MIQUEL ESCUDERO-EL CORREO

No sé cuántos recordarán a Fernando Díaz-Plaja, historiador barcelonés que falleció hace diez años. Llegó a vender más de un millón de libros de ‘El español y los siete pecados capitales’, un ensayo que fue traducido a varios idiomas. Era un hombre afable y jovial, que divulgó buena documentación y que contó sabrosas anécdotas de sus experiencias viajeras. El año en que murió Franco, publicó ‘Mis pecados capitales’ y en una de sus páginas se preguntaba cómo le gustaría pasar a la historia literaria de España; una señal inequívoca de que creía merecerlo. De manera que se atrevió a exponer este epitafio para su tumba: «Dedicó su vida a colocar ante los españoles un espejo que les diera una imagen más clara de lo que son para que corrigieran los defectos que ignoraban. Los españoles le aplaudieron mucho, dijeron que tenía toda la razón… y siguieron exactamente igual que antes».

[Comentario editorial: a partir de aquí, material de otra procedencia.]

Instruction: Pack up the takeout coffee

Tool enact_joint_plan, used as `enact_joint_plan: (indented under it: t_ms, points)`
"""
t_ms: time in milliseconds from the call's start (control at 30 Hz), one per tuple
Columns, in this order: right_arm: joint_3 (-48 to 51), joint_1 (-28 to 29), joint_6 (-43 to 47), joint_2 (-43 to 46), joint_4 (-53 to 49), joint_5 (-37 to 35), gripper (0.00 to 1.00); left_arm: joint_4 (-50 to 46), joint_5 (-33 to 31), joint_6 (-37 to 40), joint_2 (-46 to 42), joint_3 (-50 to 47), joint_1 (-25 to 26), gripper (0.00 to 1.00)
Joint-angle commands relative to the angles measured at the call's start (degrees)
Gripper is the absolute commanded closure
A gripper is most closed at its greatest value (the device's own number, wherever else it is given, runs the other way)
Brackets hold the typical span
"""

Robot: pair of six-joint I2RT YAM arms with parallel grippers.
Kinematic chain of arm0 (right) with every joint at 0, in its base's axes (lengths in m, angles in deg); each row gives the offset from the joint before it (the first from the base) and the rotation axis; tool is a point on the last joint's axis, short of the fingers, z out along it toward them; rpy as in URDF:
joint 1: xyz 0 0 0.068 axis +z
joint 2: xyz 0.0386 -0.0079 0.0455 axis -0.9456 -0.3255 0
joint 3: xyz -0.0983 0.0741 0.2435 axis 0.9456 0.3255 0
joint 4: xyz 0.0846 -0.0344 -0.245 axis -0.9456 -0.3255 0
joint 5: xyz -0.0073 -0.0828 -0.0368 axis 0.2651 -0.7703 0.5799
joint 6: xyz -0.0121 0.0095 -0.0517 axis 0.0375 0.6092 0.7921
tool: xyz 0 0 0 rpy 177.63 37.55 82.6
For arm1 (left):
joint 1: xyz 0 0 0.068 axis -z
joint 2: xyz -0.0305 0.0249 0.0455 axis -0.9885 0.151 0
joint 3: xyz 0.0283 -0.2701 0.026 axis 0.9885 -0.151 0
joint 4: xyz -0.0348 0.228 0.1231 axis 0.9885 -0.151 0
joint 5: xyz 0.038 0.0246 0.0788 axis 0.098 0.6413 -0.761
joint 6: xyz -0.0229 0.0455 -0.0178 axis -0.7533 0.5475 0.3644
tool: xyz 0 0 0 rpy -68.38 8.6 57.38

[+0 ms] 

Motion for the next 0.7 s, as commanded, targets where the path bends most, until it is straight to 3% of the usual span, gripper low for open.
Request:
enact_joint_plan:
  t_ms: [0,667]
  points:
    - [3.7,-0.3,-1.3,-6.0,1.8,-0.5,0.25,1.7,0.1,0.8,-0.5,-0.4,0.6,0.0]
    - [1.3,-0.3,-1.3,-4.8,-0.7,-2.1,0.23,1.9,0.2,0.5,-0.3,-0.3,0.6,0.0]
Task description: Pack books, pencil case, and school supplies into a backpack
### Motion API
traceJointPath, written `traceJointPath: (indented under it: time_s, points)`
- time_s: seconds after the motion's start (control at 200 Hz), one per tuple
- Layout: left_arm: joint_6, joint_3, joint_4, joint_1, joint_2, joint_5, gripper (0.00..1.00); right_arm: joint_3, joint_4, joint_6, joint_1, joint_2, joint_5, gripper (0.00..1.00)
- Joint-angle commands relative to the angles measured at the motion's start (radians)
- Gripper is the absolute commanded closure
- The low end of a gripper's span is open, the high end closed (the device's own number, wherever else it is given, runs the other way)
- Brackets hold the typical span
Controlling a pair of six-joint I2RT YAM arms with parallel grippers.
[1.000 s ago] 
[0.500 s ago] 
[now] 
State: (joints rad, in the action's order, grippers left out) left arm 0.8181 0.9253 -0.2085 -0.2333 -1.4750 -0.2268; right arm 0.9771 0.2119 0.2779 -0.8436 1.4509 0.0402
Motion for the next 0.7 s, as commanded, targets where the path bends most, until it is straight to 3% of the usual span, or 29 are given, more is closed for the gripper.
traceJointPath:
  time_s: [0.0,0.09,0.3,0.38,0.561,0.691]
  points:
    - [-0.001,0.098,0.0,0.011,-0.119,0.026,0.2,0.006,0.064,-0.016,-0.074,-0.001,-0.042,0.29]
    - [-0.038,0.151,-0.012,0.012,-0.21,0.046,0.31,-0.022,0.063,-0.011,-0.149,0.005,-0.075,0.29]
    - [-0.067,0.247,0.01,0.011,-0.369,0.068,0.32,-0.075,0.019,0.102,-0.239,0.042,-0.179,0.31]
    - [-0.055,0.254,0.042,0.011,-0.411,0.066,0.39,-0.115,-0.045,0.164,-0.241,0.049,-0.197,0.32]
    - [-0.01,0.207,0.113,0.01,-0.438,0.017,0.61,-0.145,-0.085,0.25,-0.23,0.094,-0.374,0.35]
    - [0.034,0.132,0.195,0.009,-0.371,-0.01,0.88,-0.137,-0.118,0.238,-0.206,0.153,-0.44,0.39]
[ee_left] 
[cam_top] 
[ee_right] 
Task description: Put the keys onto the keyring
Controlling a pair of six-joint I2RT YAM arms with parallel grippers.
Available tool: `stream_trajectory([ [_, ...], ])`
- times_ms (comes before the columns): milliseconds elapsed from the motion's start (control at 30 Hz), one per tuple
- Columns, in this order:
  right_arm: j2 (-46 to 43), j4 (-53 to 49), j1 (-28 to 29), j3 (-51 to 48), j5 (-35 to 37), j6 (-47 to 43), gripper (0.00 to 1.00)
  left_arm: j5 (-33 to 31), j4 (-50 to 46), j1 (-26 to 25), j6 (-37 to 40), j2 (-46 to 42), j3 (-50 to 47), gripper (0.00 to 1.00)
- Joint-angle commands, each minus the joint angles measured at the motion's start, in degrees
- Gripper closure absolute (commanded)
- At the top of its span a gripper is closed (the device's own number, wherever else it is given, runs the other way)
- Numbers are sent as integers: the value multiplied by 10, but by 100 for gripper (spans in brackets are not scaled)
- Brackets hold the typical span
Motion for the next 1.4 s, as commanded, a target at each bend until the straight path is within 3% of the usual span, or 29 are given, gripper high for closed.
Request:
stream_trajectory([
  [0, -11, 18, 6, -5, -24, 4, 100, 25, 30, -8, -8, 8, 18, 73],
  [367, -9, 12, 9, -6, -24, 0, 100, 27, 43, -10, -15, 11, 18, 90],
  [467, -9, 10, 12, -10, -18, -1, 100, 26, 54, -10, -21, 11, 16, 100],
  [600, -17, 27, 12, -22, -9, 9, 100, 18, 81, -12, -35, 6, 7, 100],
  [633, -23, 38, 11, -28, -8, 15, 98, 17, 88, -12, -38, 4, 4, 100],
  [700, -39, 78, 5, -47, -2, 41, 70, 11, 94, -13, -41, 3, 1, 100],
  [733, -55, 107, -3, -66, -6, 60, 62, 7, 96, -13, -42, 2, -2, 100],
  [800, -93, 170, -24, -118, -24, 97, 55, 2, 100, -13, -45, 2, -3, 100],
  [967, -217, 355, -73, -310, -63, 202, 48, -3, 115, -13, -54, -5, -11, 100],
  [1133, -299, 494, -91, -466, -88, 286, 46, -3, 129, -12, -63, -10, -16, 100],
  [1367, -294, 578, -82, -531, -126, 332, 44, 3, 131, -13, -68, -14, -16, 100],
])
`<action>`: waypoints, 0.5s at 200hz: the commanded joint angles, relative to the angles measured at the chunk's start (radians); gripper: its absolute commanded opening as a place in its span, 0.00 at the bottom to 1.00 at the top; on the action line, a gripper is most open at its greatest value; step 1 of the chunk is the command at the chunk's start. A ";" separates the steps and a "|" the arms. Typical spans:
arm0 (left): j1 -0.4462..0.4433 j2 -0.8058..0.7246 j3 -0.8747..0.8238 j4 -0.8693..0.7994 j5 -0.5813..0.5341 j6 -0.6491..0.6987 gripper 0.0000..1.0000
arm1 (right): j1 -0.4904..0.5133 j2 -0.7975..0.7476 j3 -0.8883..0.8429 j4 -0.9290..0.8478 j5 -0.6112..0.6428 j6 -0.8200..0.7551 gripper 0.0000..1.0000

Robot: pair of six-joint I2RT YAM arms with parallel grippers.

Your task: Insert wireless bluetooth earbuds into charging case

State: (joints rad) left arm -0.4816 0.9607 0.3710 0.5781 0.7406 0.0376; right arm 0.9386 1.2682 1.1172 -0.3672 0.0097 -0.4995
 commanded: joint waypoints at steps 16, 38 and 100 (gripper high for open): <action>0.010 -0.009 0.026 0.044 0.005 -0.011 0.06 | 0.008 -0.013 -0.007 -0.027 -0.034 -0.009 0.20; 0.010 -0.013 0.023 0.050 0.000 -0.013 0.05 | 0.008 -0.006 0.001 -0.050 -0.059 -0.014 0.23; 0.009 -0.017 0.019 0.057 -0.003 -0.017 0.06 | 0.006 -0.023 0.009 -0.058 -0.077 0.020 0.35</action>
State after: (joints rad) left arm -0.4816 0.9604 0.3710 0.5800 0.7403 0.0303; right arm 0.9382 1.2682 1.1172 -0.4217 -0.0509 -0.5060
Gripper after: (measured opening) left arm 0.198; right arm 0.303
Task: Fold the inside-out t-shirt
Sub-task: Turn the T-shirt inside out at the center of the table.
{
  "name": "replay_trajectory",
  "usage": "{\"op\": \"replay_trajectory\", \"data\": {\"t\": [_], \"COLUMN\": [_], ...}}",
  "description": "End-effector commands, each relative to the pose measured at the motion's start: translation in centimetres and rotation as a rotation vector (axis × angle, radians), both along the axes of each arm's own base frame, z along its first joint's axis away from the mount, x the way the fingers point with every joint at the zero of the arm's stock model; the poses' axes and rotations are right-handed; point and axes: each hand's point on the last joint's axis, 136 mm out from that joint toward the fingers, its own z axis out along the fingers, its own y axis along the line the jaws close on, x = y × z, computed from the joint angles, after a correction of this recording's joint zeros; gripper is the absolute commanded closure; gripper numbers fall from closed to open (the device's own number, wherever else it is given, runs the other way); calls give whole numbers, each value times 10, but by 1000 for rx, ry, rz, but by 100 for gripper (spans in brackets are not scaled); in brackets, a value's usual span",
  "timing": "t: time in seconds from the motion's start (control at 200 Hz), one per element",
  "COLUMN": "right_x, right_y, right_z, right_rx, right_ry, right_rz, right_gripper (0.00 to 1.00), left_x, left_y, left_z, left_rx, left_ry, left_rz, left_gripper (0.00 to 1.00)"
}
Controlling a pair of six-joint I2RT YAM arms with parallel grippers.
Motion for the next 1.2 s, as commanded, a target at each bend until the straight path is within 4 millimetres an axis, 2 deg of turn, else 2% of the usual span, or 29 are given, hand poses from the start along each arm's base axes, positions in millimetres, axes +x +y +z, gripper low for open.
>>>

Su voluntad pedagógica, a prueba de aplausos, fue festejada por sus lectores. Les había hecho sonreír, pero él creía que poco más. ¿Alguien duda de que esas líneas valdrían también para un gentilicio que no sea el de ‘español’? Obviar la condición humana e insistir en clichés y estereotipos nacionales, asumirlos a pies juntillas sin sentido crítico, nos instala en errores fatídicos. Para promover cambios positivos hay que saber conectar con una raíz personal.

A veces hallamos gente que nos da lecciones discretas y memorables. Pienso en los vigilantes de las salas de arte que visité hace poco en Zaragoza: el Museo Goya y el Museo Pablo Gargallo. Di con unas jóvenes competentes, eficaces y atentas. Las aplaudo con gratitud y esperanza por su trato exquisito.